There are probably strategies that can help, such as cultivating the habit of remaining silent if we sense we are too agitated. For this mindfulness is must- which we can learn from numerous sources made available to us by Swami ji and his team. 

It’s also important to remember that everyone makes mistakes, including using harsh words, and that it’s possible to forgive and move forward.

Communication and forgiveness can be key to rebuilding a relationship after a hurtful exchange.

Regret of not being with loved ones/ or became a medium for their death

Not being with loved ones when they pass away can be a very difficult and painful experience. 

It’s natural to have feelings of regret and to wish that things could have been different. It’s important to remember that there is no right or wrong way to grieve, and that everyone processes loss differently.

Few comments made me cry specially by someone who lost his brother next day after a heated argument and one who thinks her decision regarding her father’s health made him leave this world early . My heart goes out to them. 

Please know, “kaal kabhi akaal nahi hota ” and  death is pre destined.

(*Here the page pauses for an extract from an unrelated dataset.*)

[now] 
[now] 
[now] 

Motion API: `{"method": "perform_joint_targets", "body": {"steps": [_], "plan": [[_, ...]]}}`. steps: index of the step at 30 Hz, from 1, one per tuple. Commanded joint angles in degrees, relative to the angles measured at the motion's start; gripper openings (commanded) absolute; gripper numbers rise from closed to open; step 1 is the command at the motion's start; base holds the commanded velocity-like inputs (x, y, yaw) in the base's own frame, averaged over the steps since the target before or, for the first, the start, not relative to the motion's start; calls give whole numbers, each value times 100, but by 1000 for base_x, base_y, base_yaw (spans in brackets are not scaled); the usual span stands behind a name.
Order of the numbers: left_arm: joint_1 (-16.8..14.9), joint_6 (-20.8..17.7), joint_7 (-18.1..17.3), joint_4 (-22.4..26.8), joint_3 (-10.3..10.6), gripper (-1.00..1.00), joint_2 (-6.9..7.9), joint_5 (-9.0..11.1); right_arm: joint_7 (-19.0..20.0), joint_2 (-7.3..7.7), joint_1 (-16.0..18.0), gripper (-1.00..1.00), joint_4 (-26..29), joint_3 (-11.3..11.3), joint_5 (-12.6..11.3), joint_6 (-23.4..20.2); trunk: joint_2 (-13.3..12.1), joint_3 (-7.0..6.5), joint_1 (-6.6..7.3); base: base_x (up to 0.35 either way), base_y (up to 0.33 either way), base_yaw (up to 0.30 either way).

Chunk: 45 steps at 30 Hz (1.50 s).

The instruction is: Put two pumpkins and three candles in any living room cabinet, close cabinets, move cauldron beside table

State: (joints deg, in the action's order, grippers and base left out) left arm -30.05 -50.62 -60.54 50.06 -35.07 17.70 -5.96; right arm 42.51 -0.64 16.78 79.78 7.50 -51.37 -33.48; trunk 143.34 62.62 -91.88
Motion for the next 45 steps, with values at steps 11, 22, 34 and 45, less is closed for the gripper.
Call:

It is never in our hands.

It’s important to remember that it is not possible to predict when someone will die, and that death is a part of life. Sometimes things happen beyond our control and it’s important not to blame ourselves for things that we couldn’t change.

This regret if not tackled properly can lead to many other negative emotions, baggage of which will be too heavy to unburden. 

It can be helpful to talk to someone who is non judgmental about your feelings and to find healthy ways to cope and process your grief.

You can also try to find ways to honor and remember your loved ones, such as by creating a memory book or memorial or even writing about them on os.me

I am sorry for such a long post but I wanted you all to know that we all are same and make mistakes. We did our best at that moment, as per our limited understanding. Holding ourselves responsible  and carrying the regret is only going to burden our soul. Let it go.